With the election of former President Trump to a second term, it is well understood that changes are on the horizon across the U.S. immigration system come January. Trump and his advisors have been vocal about their intentions to curtail U.S. immigration, and while much public attention remains on border security and proposals for mass removals of the undocumented population, significant impacts to lawful immigration pathways are also expected. Drawing from the policies of Trump’s first term and the proposals outlined in Project 2025, it is clear that reforms targeting employment-based and other legal immigration processes are forthcoming, signaling a more restrictive environment ahead.

During his first term, Trump’s immigration advisors and agency leadership introduced a range of policies designed to complicate the legal immigration process. By increasing delays, fostering confusion, and heightening the rate of denials, the system became more burdensome and costly for U.S. employers and their sponsored employees, as well as for individual applicants. This added more complexity to an already strained system, making it even more difficult for many to navigate.

Looking ahead to 2025 and beyond, common forms of employment-based sponsorship such as the H-1B will likely face renewed scrutiny and restrictions. In contrast, classifications for individuals with extraordinary or exceptional ability may continue to offer stability in the years ahead. These pathways for highly accomplished professionals, specifically the EB-1, EB-2 National Interest Waiver (NIW), and O-1 options, recognize an individual’s significant contributions to their field and therefore align with the first Trump administration’s focus on merit-based immigration. While no one can be certain how the policies of a second Trump administration will unfold following Inauguration Day, the impact on these categories may be minimal by comparison.

By way of background, EB-1 classification provides a path to U.S. permanent residency (i.e., the green card) to individuals who are at the top of their fields. Divided into three subcategories, the EB-1 pathway provides a streamlined process for individuals of extraordinary ability, outstanding researchers and processors, and certain multinational managers and executives to secure permanent status in the United States. Such petitions must be supported by extensive documentation of the individual’s achievements and impact and, depending on the subcategory the individual is applying under (EB-1 A, B, or C), they may or may not need a U.S. employer to sponsor them.

The EB-2 NIW is a more flexible immigrant visa category that waives the requirement of a job offer if the applicant’s work is deemed to be in the national interest. This allows the applicant to avoid the lengthy and cumbersome labor market test, which is required for the PERM process. The NIW is well suited to entrepreneurs, researchers, and professionals in emerging fields as well as individuals who are still early in their careers and cannot yet document the sustained accomplishments needed for an EB-1. While the eligibility criteria are slightly less stringent than those for EB-1, individuals must still demonstrate substantial contributions.

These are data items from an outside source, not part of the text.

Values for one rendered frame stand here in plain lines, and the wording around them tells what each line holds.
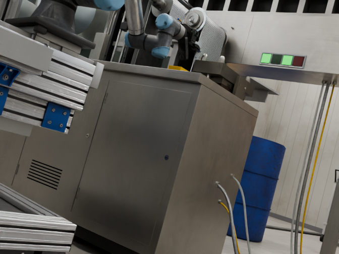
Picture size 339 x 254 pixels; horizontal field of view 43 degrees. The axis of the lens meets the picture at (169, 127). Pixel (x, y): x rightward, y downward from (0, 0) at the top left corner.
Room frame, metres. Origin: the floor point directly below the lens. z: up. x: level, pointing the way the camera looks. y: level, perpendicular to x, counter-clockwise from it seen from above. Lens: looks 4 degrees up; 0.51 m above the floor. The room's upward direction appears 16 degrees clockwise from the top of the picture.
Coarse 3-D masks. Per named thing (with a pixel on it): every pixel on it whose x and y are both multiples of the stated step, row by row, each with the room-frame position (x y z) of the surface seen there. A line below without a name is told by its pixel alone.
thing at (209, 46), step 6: (204, 36) 2.20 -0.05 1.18; (210, 36) 2.24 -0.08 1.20; (204, 42) 2.21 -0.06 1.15; (210, 42) 2.26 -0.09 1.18; (216, 42) 2.30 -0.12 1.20; (204, 48) 2.22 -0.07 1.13; (210, 48) 2.27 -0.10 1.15; (216, 48) 2.32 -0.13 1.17; (198, 54) 2.19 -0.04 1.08; (210, 54) 2.28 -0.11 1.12; (216, 54) 2.33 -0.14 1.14; (210, 60) 2.30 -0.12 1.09; (216, 60) 2.35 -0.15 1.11
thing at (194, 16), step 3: (189, 15) 2.20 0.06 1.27; (192, 15) 2.19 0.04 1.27; (195, 15) 2.17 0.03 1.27; (198, 15) 2.17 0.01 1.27; (186, 18) 2.21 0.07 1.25; (189, 18) 2.19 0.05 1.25; (192, 18) 2.18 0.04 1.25; (195, 18) 2.17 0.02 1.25; (198, 18) 2.17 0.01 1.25; (186, 21) 2.20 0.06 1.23; (189, 21) 2.19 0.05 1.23; (195, 21) 2.17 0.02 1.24; (198, 21) 2.17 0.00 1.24; (189, 24) 2.19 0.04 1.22; (192, 24) 2.18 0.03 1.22; (195, 24) 2.18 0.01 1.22
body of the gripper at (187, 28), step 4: (184, 24) 2.02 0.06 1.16; (188, 28) 2.05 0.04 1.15; (188, 32) 2.05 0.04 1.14; (192, 32) 2.06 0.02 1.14; (184, 36) 2.01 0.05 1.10; (188, 36) 2.07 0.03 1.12; (192, 36) 2.06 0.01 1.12; (196, 36) 2.10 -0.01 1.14; (180, 40) 2.03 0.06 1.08; (188, 40) 2.06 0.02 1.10; (192, 40) 2.07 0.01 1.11; (188, 44) 2.07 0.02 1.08
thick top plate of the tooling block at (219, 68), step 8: (200, 64) 2.09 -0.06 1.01; (208, 64) 2.07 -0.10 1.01; (216, 64) 2.04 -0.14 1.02; (224, 64) 2.04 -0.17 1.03; (200, 72) 2.09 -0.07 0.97; (208, 72) 2.06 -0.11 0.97; (216, 72) 2.03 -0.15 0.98; (224, 72) 2.05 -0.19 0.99; (232, 72) 2.11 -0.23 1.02; (232, 80) 2.13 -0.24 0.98; (248, 88) 2.29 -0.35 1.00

The O-1 is a temporary classification that allows individuals of extraordinary ability in the sciences, arts, education, business, or athletics to work in the United States. It shares similar eligibility criteria with the EB-1A, but is an employer-sponsored status intended to facilitate temporary employment in the United States. Commonly referred to as the Einstein Visa in media, the O-1 provides initial approvals for up to three years, with extensions available for ongoing projects.

In addition to aligning with “merit-based” immigration preferences espoused by many in Trump’s circle, these classifications can offer stability to individuals and their employers when considering restrictive policies likely to be implemented during a second term. For example, many common employment-based immigration options in the U.S., including the H-1B and PERM labor certification, feature prevailing wage requirements that came under significant scrutiny under the first Trump administration. Although the evidentiary threshold for the O-1, EB-1, and NIW options is higher, none of these categories requires the payment of a prevailing wage by a sponsoring employer. Moreover, several of these options, specifically the EB-1A and NIW green card pathways, allow an individual to self-sponsor for permanent residence, providing a pathway to permanent residence that is not tied to any particular employer and thereby offering more stability to successful applicants.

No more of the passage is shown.